• [EXERCISE REQUIREMENTS] In the entries below, identify every line with the string "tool" and copy it.

• [INPUT MATERIAL]

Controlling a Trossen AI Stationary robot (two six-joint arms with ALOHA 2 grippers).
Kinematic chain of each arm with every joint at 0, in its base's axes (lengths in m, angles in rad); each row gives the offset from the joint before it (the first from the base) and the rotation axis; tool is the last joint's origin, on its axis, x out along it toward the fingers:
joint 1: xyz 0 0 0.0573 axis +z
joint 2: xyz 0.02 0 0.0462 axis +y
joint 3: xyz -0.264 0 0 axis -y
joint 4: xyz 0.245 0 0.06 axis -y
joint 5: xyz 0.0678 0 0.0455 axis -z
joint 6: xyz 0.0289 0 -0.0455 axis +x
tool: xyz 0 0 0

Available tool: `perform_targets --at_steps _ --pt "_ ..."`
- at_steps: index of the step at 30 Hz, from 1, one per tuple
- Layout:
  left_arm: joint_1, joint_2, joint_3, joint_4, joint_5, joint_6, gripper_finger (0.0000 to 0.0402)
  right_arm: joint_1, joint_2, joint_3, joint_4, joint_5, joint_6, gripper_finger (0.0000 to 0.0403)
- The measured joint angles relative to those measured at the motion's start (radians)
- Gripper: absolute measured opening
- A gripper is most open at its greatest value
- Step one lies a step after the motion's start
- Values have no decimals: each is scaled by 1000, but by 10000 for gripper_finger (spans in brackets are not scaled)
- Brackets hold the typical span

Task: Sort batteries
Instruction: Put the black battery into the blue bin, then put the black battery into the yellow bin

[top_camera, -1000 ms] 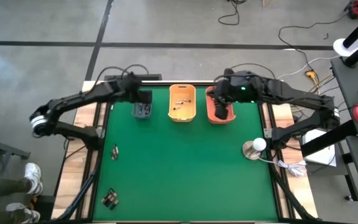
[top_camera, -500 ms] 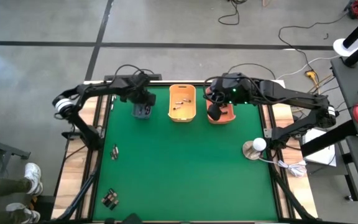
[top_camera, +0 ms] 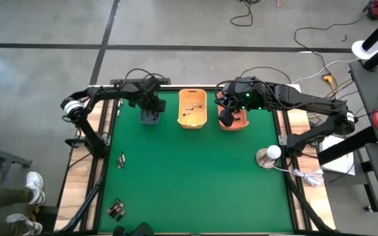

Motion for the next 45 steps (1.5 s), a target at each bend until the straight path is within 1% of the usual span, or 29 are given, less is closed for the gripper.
perform_targets --at_steps 4,7,11,15,19,21,23,27,31,33,34,35,37,39,42,45 --pt "0 0 36 -17 0 -2 83 0 0 0 1 0 -1 13" --pt "0 0 100 -99 3 -2 106 0 0 0 1 0 -12 13" --pt "-25 -28 213 -243 2 61 128 0 0 0 1 1 -54 13" --pt "-103 -109 298 -388 2 112 136 0 0 0 0 1 -102 13" --pt "-223 -234 304 -471 1 99 137 0 1 0 1 2 -163 13" --pt "-297 -303 281 -504 -1 17 137 0 1 0 1 2 -204 13" --pt "-377 -369 243 -541 -2 -132 137 0 1 0 1 2 -236 13" --pt "-577 -476 153 -617 -9 -518 137 0 2 0 2 0 -306 13" --pt "-807 -522 36 -627 -27 -920 137 0 8 0 4 -6 -361 13" --pt "-899 -528 -25 -628 12 -1076 137 0 13 0 6 -8 -381 13" --pt "-938 -529 -57 -623 59 -1139 137 0 17 -1 5 -8 -384 13" --pt "-973 -527 -90 -619 104 -1181 137 0 22 -1 5 -8 -386 13" --pt "-1032 -523 -144 -611 169 -1216 137 0 27 -1 5 -8 -381 13" --pt "-1056 -525 -190 -601 199 -1224 140 0 33 -1 5 -9 -367 13" --pt "-1046 -541 -251 -599 202 -1229 156 0 42 -1 -4 -9 -335 13" --pt "-1007 -562 -305 -590 203 -1267 180 0 45 -1 -3 -9 -275 13"
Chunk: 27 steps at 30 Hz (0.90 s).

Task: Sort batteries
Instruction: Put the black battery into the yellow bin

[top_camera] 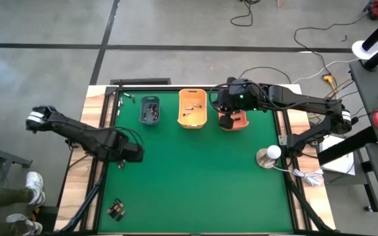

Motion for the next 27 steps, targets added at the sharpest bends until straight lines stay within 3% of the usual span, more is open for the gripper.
perform_targets --at_steps 6,17,27 --pt "60 14 -15 40 -51 22 195 4 7 0 0 -5 66 13" --pt "73 99 -78 122 -50 -65 157 18 6 0 0 -19 127 13" --pt "77 144 -95 126 -73 -124 155 18 6 0 -7 -27 125 13"
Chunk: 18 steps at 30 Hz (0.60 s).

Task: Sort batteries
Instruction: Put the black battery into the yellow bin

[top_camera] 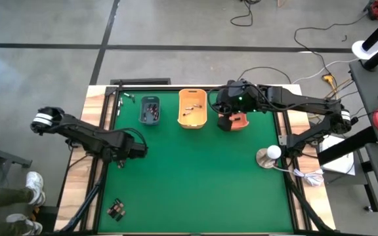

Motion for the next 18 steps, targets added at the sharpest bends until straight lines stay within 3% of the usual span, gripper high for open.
perform_targets --at_steps 18 --pt "0 80 48 110 -4 29 155 0 0 0 -55 0 -11 13"
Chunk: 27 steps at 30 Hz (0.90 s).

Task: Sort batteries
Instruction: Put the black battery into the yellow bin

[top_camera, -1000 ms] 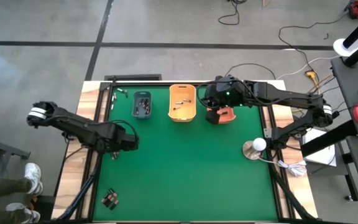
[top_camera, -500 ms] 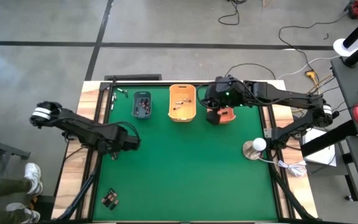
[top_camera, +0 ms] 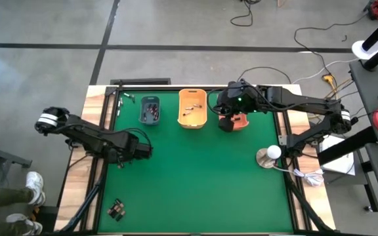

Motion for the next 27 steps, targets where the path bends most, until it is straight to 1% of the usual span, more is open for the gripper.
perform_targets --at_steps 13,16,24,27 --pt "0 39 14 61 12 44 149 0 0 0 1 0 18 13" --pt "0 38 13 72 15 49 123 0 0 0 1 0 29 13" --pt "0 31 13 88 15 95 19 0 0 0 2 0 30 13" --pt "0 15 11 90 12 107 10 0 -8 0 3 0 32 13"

• [ANSWER TO THIS PROBLEM]
Kinematic chain of each arm with every joint at 0, in its base's axes (lengths in m, angles in rad); each row gives the offset from the joint before it (the first from the base) and the rotation axis; tool is the last joint's origin, on its axis, x out along it toward the fingers:
tool: xyz 0 0 0
Available tool: `perform_targets --at_steps _ --pt "_ ..."`

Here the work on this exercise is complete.